Output all the records word for word. Drop the pictures.

━━ ENTRIES PROVIDED ━━

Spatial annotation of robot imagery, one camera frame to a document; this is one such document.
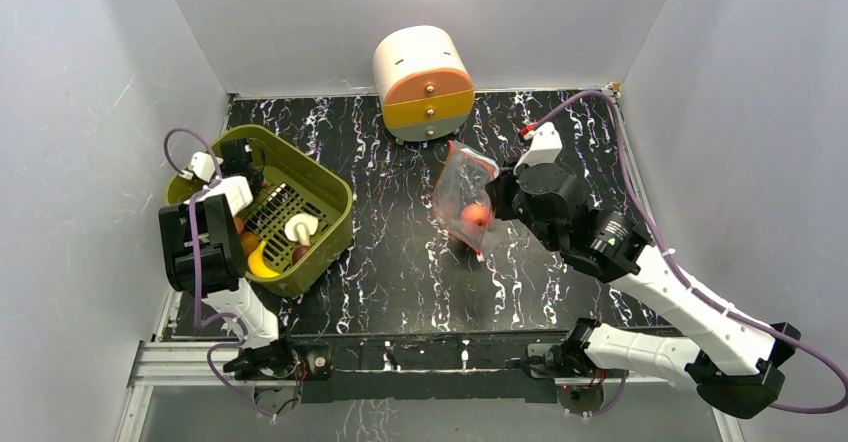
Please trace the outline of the peach toy fruit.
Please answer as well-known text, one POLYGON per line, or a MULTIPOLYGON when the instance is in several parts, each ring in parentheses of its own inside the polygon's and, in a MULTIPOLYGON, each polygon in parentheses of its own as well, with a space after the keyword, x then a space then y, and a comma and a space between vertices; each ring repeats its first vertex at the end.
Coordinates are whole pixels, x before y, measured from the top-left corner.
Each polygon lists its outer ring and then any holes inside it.
POLYGON ((472 203, 461 211, 460 220, 472 227, 486 228, 491 224, 493 217, 489 207, 472 203))

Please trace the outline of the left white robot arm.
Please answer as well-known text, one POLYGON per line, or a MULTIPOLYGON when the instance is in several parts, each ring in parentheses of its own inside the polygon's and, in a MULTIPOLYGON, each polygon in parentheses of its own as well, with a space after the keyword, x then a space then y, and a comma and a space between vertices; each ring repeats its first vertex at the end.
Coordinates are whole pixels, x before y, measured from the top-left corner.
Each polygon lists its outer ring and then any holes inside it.
POLYGON ((247 279, 248 255, 237 222, 263 181, 246 138, 205 144, 176 169, 196 183, 182 202, 158 212, 167 280, 194 301, 194 324, 205 329, 220 322, 234 336, 237 355, 223 370, 239 380, 284 379, 297 369, 299 353, 285 342, 279 318, 259 299, 247 279))

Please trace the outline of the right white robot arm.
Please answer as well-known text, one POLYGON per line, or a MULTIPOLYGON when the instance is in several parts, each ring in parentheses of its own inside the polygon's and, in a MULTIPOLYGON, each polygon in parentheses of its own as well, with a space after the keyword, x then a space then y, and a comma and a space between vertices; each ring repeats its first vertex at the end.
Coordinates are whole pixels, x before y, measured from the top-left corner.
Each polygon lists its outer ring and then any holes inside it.
POLYGON ((521 360, 541 377, 622 370, 693 389, 713 408, 751 419, 775 403, 794 350, 787 323, 757 328, 733 320, 703 285, 681 284, 648 231, 614 210, 593 208, 576 177, 554 163, 497 171, 485 186, 495 218, 523 223, 575 271, 647 305, 676 330, 673 337, 617 329, 581 318, 558 346, 521 360))

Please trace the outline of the clear zip bag orange zipper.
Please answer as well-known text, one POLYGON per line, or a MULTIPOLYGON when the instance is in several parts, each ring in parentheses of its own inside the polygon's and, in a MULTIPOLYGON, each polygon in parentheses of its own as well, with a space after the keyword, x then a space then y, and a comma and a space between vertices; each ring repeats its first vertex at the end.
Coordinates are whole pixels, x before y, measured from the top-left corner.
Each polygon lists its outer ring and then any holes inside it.
POLYGON ((496 225, 486 186, 500 175, 498 164, 472 147, 451 140, 448 156, 434 186, 432 207, 439 225, 461 241, 479 262, 496 245, 496 225), (491 210, 493 220, 486 228, 472 227, 460 220, 461 211, 479 203, 491 210))

━━━

RESULT FOR THIS EXERCISE.
Spatial annotation of robot imagery, one camera frame to a document; this is one such document.
Please trace the outline of the peach toy fruit.
Please answer as well-known text, one POLYGON per line, or a MULTIPOLYGON when the instance is in several parts, each ring in parentheses of its own inside the polygon's and, in a MULTIPOLYGON, each polygon in parentheses of its own as well, with a space after the keyword, x then a space then y, and a comma and a space between vertices; each ring repeats its first vertex at the end.
Coordinates are whole pixels, x before y, measured from the top-left corner.
Each polygon lists its outer ring and then any holes inside it.
POLYGON ((472 203, 461 211, 460 220, 472 227, 486 228, 491 224, 493 217, 489 207, 472 203))

Please trace the outline of the left white robot arm.
Please answer as well-known text, one POLYGON per line, or a MULTIPOLYGON when the instance is in several parts, each ring in parentheses of its own inside the polygon's and, in a MULTIPOLYGON, each polygon in parentheses of its own as well, with a space after the keyword, x then a space then y, and a comma and a space between vertices; each ring repeats its first vertex at the end.
Coordinates are whole pixels, x before y, measured from the top-left corner.
Each polygon lists its outer ring and then any holes inside it.
POLYGON ((247 279, 248 255, 237 222, 263 181, 246 138, 205 144, 176 169, 196 183, 182 202, 158 212, 167 280, 194 301, 194 324, 205 329, 220 322, 234 336, 237 355, 223 370, 239 380, 284 379, 297 369, 299 353, 285 342, 279 318, 259 299, 247 279))

Please trace the outline of the right white robot arm.
Please answer as well-known text, one POLYGON per line, or a MULTIPOLYGON when the instance is in several parts, each ring in parentheses of its own inside the polygon's and, in a MULTIPOLYGON, each polygon in parentheses of its own as well, with a space after the keyword, x then a space then y, and a comma and a space between vertices; each ring repeats its first vertex at the end.
Coordinates are whole pixels, x before y, measured from the top-left corner.
Each polygon lists its outer ring and then any holes inside it.
POLYGON ((521 360, 541 377, 622 370, 693 389, 713 408, 751 419, 775 403, 794 350, 787 323, 757 328, 733 320, 703 285, 681 284, 648 231, 614 210, 593 208, 576 177, 554 163, 497 171, 485 186, 495 218, 523 223, 575 271, 647 305, 676 330, 673 337, 617 329, 581 318, 558 346, 521 360))

Please trace the outline of the clear zip bag orange zipper.
Please answer as well-known text, one POLYGON per line, or a MULTIPOLYGON when the instance is in several parts, each ring in parentheses of its own inside the polygon's and, in a MULTIPOLYGON, each polygon in parentheses of its own as well, with a space after the keyword, x then a space then y, and a comma and a space between vertices; each ring repeats its first vertex at the end.
Coordinates are whole pixels, x before y, measured from the top-left corner.
Each polygon lists its outer ring and then any holes inside it.
POLYGON ((496 225, 486 186, 500 175, 498 164, 472 147, 451 140, 448 156, 434 186, 432 207, 439 225, 461 241, 479 262, 496 245, 496 225), (491 210, 493 220, 486 228, 472 227, 460 220, 461 211, 479 203, 491 210))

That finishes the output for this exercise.